● **TASK ITEM**:
Your response should give back each record exactly, word for word.

(Data records)
- - - -

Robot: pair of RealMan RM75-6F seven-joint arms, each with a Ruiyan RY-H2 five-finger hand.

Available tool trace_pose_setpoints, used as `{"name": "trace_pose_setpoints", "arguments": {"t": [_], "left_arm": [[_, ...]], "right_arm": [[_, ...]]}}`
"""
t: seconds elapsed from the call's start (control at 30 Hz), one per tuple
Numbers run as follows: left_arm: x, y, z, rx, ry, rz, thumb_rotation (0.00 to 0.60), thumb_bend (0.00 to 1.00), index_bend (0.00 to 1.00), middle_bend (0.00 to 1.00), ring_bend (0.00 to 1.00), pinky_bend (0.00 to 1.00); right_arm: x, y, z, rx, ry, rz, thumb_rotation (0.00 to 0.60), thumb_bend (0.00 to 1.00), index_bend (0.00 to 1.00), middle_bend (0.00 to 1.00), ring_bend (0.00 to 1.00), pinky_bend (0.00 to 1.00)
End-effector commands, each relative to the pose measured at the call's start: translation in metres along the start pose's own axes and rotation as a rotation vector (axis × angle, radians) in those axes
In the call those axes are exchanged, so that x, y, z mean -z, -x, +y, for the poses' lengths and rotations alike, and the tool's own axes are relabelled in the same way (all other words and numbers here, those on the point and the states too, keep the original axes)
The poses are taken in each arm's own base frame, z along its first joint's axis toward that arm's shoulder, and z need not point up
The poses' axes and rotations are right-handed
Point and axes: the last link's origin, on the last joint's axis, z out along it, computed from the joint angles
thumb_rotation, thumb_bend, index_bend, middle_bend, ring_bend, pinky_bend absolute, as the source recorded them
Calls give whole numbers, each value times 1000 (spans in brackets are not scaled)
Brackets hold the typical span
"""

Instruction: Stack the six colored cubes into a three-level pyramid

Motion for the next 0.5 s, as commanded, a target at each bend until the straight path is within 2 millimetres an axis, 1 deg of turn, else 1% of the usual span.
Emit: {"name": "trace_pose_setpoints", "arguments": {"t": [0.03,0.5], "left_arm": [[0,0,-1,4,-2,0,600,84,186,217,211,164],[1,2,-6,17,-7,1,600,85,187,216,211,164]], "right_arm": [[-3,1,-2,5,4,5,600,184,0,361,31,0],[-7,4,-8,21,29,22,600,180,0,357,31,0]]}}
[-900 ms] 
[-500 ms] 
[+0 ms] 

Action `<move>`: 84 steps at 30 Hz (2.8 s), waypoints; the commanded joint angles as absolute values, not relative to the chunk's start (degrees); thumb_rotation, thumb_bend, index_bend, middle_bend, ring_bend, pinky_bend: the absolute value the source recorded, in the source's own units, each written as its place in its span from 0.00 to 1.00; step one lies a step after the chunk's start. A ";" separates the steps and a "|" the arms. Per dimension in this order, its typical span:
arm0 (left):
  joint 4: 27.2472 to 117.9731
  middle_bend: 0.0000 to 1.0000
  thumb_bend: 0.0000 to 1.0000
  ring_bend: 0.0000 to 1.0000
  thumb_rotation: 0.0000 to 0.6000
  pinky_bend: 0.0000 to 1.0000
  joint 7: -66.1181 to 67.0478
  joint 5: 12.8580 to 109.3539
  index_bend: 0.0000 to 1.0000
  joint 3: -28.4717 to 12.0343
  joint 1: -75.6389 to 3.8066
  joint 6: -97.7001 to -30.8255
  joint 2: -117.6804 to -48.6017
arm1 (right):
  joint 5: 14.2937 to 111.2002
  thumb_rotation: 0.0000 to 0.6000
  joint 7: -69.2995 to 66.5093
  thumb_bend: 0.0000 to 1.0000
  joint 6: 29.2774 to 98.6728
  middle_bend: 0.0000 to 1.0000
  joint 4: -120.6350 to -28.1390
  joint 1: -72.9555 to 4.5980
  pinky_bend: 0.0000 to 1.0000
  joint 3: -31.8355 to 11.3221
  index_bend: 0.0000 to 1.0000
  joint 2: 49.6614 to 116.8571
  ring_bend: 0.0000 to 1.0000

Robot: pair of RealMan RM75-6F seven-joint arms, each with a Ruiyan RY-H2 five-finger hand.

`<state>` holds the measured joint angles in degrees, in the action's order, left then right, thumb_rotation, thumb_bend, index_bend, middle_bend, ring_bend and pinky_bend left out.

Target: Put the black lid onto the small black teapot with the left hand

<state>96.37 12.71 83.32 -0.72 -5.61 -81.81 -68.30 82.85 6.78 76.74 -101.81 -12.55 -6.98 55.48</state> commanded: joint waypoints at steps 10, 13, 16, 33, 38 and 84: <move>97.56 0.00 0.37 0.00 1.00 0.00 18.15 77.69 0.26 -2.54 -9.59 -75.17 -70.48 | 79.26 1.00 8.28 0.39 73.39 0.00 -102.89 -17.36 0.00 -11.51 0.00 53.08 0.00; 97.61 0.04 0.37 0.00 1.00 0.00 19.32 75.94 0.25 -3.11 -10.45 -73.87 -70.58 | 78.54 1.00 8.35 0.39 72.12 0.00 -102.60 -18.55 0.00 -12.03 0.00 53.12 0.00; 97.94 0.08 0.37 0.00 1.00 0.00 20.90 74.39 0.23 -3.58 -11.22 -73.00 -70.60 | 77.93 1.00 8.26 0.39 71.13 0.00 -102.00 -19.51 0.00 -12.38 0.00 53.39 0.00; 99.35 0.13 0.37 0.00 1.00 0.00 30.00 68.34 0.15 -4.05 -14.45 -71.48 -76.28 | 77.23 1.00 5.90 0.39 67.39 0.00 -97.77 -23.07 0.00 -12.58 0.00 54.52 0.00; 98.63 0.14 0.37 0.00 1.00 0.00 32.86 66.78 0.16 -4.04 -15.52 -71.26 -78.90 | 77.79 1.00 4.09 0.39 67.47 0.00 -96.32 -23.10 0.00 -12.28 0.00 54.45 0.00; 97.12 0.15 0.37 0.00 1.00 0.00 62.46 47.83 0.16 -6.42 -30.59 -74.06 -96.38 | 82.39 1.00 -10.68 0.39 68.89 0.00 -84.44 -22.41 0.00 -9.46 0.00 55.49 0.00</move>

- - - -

● **SOLUTION**:
Robot: pair of RealMan RM75-6F seven-joint arms, each with a Ruiyan RY-H2 five-finger hand.

Available tool trace_pose_setpoints, used as `{"name": "trace_pose_setpoints", "arguments": {"t": [_], "left_arm": [[_, ...]], "right_arm": [[_, ...]]}}`
"""
t: seconds elapsed from the call's start (control at 30 Hz), one per tuple
Numbers run as follows: left_arm: x, y, z, rx, ry, rz, thumb_rotation (0.00 to 0.60), thumb_bend (0.00 to 1.00), index_bend (0.00 to 1.00), middle_bend (0.00 to 1.00), ring_bend (0.00 to 1.00), pinky_bend (0.00 to 1.00); right_arm: x, y, z, rx, ry, rz, thumb_rotation (0.00 to 0.60), thumb_bend (0.00 to 1.00), index_bend (0.00 to 1.00), middle_bend (0.00 to 1.00), ring_bend (0.00 to 1.00), pinky_bend (0.00 to 1.00)
End-effector commands, each relative to the pose measured at the call's start: translation in metres along the start pose's own axes and rotation as a rotation vector (axis × angle, radians) in those axes
In the call those axes are exchanged, so that x, y, z mean -z, -x, +y, for the poses' lengths and rotations alike, and the tool's own axes are relabelled in the same way (all other words and numbers here, those on the point and the states too, keep the original axes)
The poses are taken in each arm's own base frame, z along its first joint's axis toward that arm's shoulder, and z need not point up
The poses' axes and rotations are right-handed
Point and axes: the last link's origin, on the last joint's axis, z out along it, computed from the joint angles
thumb_rotation, thumb_bend, index_bend, middle_bend, ring_bend, pinky_bend absolute, as the source recorded them
Calls give whole numbers, each value times 1000 (spans in brackets are not scaled)
Brackets hold the typical span
"""

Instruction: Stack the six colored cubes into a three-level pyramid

Motion for the next 0.5 s, as commanded, a target at each bend until the straight path is within 2 millimetres an axis, 1 deg of turn, else 1% of the usual span.
Emit: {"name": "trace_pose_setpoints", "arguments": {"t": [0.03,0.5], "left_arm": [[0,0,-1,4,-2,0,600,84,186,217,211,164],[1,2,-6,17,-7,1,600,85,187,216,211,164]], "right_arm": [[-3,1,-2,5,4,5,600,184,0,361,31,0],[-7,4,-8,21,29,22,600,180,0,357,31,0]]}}
[-900 ms] 
[-500 ms] 
[+0 ms] 

Action `<move>`: 84 steps at 30 Hz (2.8 s), waypoints; the commanded joint angles as absolute values, not relative to the chunk's start (degrees); thumb_rotation, thumb_bend, index_bend, middle_bend, ring_bend, pinky_bend: the absolute value the source recorded, in the source's own units, each written as its place in its span from 0.00 to 1.00; step one lies a step after the chunk's start. A ";" separates the steps and a "|" the arms. Per dimension in this order, its typical span:
arm0 (left):
  joint 4: 27.2472 to 117.9731
  middle_bend: 0.0000 to 1.0000
  thumb_bend: 0.0000 to 1.0000
  ring_bend: 0.0000 to 1.0000
  thumb_rotation: 0.0000 to 0.6000
  pinky_bend: 0.0000 to 1.0000
  joint 7: -66.1181 to 67.0478
  joint 5: 12.8580 to 109.3539
  index_bend: 0.0000 to 1.0000
  joint 3: -28.4717 to 12.0343
  joint 1: -75.6389 to 3.8066
  joint 6: -97.7001 to -30.8255
  joint 2: -117.6804 to -48.6017
arm1 (right):
  joint 5: 14.2937 to 111.2002
  thumb_rotation: 0.0000 to 0.6000
  joint 7: -69.2995 to 66.5093
  thumb_bend: 0.0000 to 1.0000
  joint 6: 29.2774 to 98.6728
  middle_bend: 0.0000 to 1.0000
  joint 4: -120.6350 to -28.1390
  joint 1: -72.9555 to 4.5980
  pinky_bend: 0.0000 to 1.0000
  joint 3: -31.8355 to 11.3221
  index_bend: 0.0000 to 1.0000
  joint 2: 49.6614 to 116.8571
  ring_bend: 0.0000 to 1.0000

Robot: pair of RealMan RM75-6F seven-joint arms, each with a Ruiyan RY-H2 five-finger hand.

`<state>` holds the measured joint angles in degrees, in the action's order, left then right, thumb_rotation, thumb_bend, index_bend, middle_bend, ring_bend and pinky_bend left out.

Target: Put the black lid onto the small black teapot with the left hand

<state>96.37 12.71 83.32 -0.72 -5.61 -81.81 -68.30 82.85 6.78 76.74 -101.81 -12.55 -6.98 55.48</state> commanded: joint waypoints at steps 10, 13, 16, 33, 38 and 84: <move>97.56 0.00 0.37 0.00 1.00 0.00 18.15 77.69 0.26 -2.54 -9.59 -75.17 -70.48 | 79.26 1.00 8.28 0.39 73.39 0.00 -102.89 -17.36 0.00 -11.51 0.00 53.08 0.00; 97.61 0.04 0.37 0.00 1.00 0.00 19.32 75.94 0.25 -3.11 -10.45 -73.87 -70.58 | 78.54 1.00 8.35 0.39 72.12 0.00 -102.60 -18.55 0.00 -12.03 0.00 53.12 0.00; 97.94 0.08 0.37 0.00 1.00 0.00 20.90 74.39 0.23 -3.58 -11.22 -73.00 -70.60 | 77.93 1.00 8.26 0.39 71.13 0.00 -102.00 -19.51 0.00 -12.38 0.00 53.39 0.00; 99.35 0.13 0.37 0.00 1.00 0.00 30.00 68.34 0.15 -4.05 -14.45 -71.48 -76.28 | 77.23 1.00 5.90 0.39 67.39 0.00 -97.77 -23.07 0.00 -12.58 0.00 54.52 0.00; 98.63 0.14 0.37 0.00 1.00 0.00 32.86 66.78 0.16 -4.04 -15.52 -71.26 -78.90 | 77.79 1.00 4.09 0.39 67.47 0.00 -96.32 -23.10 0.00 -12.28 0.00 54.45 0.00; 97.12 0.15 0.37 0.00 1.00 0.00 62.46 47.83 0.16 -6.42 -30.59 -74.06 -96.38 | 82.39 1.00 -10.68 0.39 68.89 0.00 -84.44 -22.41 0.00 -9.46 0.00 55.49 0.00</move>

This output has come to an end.